Quuxplusone / LLVMBugzillaTest

0 stars 0 forks source link

MC instruction info tables are hugely bloated #12081

Open Quuxplusone opened 12 years ago

Quuxplusone commented 12 years ago
Bugzilla Link PR11954
Status NEW
Importance P enhancement
Reported by Chris Lattner (clattner@nondot.org)
Reported on 2012-02-08 19:11:30 -0800
Last modified on 2012-02-16 20:53:48 -0800
Version 1.0
Hardware PC All
CC benny.kra@gmail.com, llvm-bugs@lists.llvm.org, pageexec@gmail.com, rafael@espindo.la, stoklund@2pi.dk
Fixed by commit(s)
Attachments
Blocks
Blocked by
See also
Some of the largest .o files in LLVM are the
<target>/MCTargetDesc/Release/<target>MCTargetDesc.o files.  For example, X86's
is 680K and ARM's is 580K.  By far the biggest contributor to this bloat comes
from the "GET_INSTRINFO_MC_DESC" part of "X86GenInstrInfo.inc" (it is 570K of
X86's 680K), and almost all of the bloat is in the __DATA,__const section
because it has relocations in it (affecting startup time) for PIC builds.

The easiest improvement is because MCInstrDesc is also just poorly packed: it
has dead struct padding in it on 64-bit hosts.  Reordering the fields would
same quite a bit.

The relocations come from the references to other arrays (i.e. ImplicitList and
OperandInfo).  Instead of pointers to these arrays, it would be better to
flatten all the arrays into a single ImplicitList and then use indexes into it.
In pseudo code, instead of:

static const unsigned ImplicitList1[] = { X86::EFLAGS, 0 };
static const unsigned ImplicitList2[] = { X86::AX, 0 };
...
static const unsigned ImplicitList7[] = { X86::ESP, X86::EFLAGS, 0 };

...
  { .... ImplicitList1 ... },
  { .... ImplicitList2 ... },

it would be better to emit these as:

static const unsigned ImplicitList[] = { X86::EFLAGS, 0, X86::AX, 0, X86::AX, 0
};
...
  { .... 0 /*offset of "ImplicitList0" in ImplicitList*/ ... },
  { .... 2 ... },

This would eliminate the relocations and shrink the entry from 8 bytes to
something more reasonable (4 or even 2).  Further, this would allow us to go
crazy and unique together the tails of these lists.  For example, ImplicitList1
is the the same as "ImplicitList7+1" in the example above.

The "Name" field should be merged into a big string and use indexes into the
string, the same way we handle the instruction names in the generated
printInstruction() method of the target asmprinters.
Quuxplusone commented 12 years ago

Please pay attention to compile times when doing this.

Some of these entries are very frequently used, and it doesn't make sense to replace a one-time startup cost with a dynamic computation that is executed millions of times.

Quuxplusone commented 12 years ago
Speaking of runtime, we have some code that loops over MachineInstrs checking
whether an instruction is a PHI or a DBG_VALUE. It does this by loading the
opcode from the corresponding MCInstrDesc, that load is incredibly slow each
time we hit a new instruction because the table is way too large to fit into
any cache.

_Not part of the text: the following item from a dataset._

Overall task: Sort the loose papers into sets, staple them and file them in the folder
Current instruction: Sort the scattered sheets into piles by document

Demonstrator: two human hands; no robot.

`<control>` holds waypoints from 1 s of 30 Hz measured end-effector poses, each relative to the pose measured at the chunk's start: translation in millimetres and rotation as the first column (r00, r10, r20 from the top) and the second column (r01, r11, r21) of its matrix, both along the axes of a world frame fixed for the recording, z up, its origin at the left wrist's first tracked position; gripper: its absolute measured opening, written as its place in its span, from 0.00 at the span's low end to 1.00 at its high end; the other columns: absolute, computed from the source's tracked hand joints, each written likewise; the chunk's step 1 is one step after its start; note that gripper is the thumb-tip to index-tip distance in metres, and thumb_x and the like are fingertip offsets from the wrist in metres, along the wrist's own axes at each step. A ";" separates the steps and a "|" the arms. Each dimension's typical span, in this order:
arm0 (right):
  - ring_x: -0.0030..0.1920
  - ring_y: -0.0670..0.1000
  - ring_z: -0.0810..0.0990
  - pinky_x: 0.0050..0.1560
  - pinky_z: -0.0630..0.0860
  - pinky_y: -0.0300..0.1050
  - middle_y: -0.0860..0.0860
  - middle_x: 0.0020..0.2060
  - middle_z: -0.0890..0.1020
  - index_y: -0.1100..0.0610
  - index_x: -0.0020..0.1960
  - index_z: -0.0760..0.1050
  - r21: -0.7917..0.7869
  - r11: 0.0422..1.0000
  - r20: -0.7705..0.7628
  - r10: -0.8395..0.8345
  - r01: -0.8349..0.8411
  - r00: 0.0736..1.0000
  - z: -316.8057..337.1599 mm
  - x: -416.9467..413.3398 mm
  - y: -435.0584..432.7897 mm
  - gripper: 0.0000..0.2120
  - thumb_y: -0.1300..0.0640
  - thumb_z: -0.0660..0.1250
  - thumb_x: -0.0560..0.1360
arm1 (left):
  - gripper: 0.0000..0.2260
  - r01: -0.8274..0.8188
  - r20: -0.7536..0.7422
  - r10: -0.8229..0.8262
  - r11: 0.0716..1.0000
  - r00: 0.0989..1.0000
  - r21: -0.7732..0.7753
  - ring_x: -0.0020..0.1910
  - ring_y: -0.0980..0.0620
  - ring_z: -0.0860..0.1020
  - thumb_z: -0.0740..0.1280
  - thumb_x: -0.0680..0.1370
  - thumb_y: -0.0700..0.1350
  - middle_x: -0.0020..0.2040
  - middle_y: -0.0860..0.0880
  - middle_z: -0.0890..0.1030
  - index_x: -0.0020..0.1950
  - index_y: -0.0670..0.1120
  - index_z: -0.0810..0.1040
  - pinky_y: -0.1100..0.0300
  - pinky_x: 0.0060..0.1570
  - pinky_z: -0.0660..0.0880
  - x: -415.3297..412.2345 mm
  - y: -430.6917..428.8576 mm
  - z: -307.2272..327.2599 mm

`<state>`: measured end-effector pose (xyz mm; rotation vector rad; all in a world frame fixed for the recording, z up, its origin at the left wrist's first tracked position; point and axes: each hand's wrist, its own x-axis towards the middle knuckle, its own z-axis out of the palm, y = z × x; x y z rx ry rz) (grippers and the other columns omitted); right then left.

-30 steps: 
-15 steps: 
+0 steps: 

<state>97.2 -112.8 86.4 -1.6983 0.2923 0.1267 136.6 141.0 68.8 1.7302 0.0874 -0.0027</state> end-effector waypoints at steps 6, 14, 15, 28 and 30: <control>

The painful part is that we can calculate the opcode by

MCInstrDesc *Base, MCInstrDesc *Instr;
unsigned Opcode = Instr - Base;

without looking at the table at all, because they are stored sequentially . Of
course this requires us to store "Base" somewhere, but if we want to store the
name and operands as indices we'll need a base ptr for them too.
Quuxplusone commented 12 years ago

Ben, it might be worth it to sacrifice an MI flag: IsInvariantOpcode. It would be set for any of the opcodes in TargetOpcodes.h.

I would want to measure the speedup first, though.

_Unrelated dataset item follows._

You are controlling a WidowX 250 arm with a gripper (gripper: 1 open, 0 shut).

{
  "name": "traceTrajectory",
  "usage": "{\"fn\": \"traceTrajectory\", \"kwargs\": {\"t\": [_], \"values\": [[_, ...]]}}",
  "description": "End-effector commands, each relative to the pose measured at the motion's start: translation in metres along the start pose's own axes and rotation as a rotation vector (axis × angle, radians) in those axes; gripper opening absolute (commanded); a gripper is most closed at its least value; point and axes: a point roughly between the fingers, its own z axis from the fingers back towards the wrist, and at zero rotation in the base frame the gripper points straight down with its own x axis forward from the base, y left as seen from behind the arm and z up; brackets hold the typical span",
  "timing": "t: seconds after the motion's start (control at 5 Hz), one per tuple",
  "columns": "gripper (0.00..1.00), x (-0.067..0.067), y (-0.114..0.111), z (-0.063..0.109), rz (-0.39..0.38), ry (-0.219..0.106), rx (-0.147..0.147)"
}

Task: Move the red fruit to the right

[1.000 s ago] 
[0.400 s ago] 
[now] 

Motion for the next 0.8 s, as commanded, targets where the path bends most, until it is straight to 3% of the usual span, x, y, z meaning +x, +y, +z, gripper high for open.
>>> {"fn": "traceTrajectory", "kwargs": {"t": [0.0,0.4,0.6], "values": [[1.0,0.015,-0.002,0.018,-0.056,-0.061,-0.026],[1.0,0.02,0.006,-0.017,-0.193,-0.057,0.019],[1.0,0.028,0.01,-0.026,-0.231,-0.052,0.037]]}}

Quuxplusone commented 12 years ago

It could be worth adding a bit for that, but it would also be nice to speed up all getOpcode() calls :)

Quuxplusone commented 12 years ago

I think it would be fine to make getName() a method on MCInstrInfo instead of MCInstrDesc. We already do the same thing for MCRegisterInfo::getName(). That would allow the names to be stored somewhere else. They are only used for debugging anyway.

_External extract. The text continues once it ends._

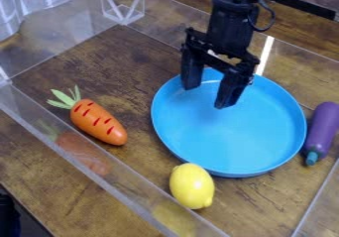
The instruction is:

For fast MI::getOpcode(), it seems you would need to store a base pointer inside the MI. That might be worth it, if it provides a significant speedup.

Quuxplusone commented 12 years ago
(In reply to comment #5)
> For fast MI::getOpcode(), it seems you would need to store a base pointer
> inside the MI. That might be worth it, if it provides a significant speedup.

Just adding the opcode to MI would be easier and it's only 2 bytes so we can
probably squeeze it into padding somewhere.
Quuxplusone commented 12 years ago

There is 16 bits after AsmPrinterFlags. It's worth a shot.

Please measure the performance impact.

Quuxplusone commented 12 years ago
(In reply to comment #7)
> There is 16 bits after AsmPrinterFlags. It's worth a shot.
>
> Please measure the performance impact.

A quick test showed that on the large test case with debug info I had in mind,
the actual impact is within the noise. It's not worth it to add additional
complexity and for this.

Anyways, this is a bit off topic for this bug report.
Quuxplusone commented 12 years ago
(In reply to comment #8)
> A quick test showed that on the large test case with debug info I had in mind,
> the actual impact is within the noise.

Turns out L2 cache works pretty well. Thanks anyway, Ben.
Quuxplusone commented 12 years ago
(In reply to comment #5)
> I think it would be fine to make getName() a method on MCInstrInfo instead of
> MCInstrDesc. We already do the same thing for MCRegisterInfo::getName(). That
> would allow the names to be stored somewhere else. They are only used for
> debugging anyway.

With r150245 the names are accessible via MCInstrInfo and allocated in an
indexed string table. There is another copy of that table in AsmWriter and the
x86 disassembler has its own copies of the strings to determine whether an
instruction is 16 bit(?). It would be nice to unify them eventually.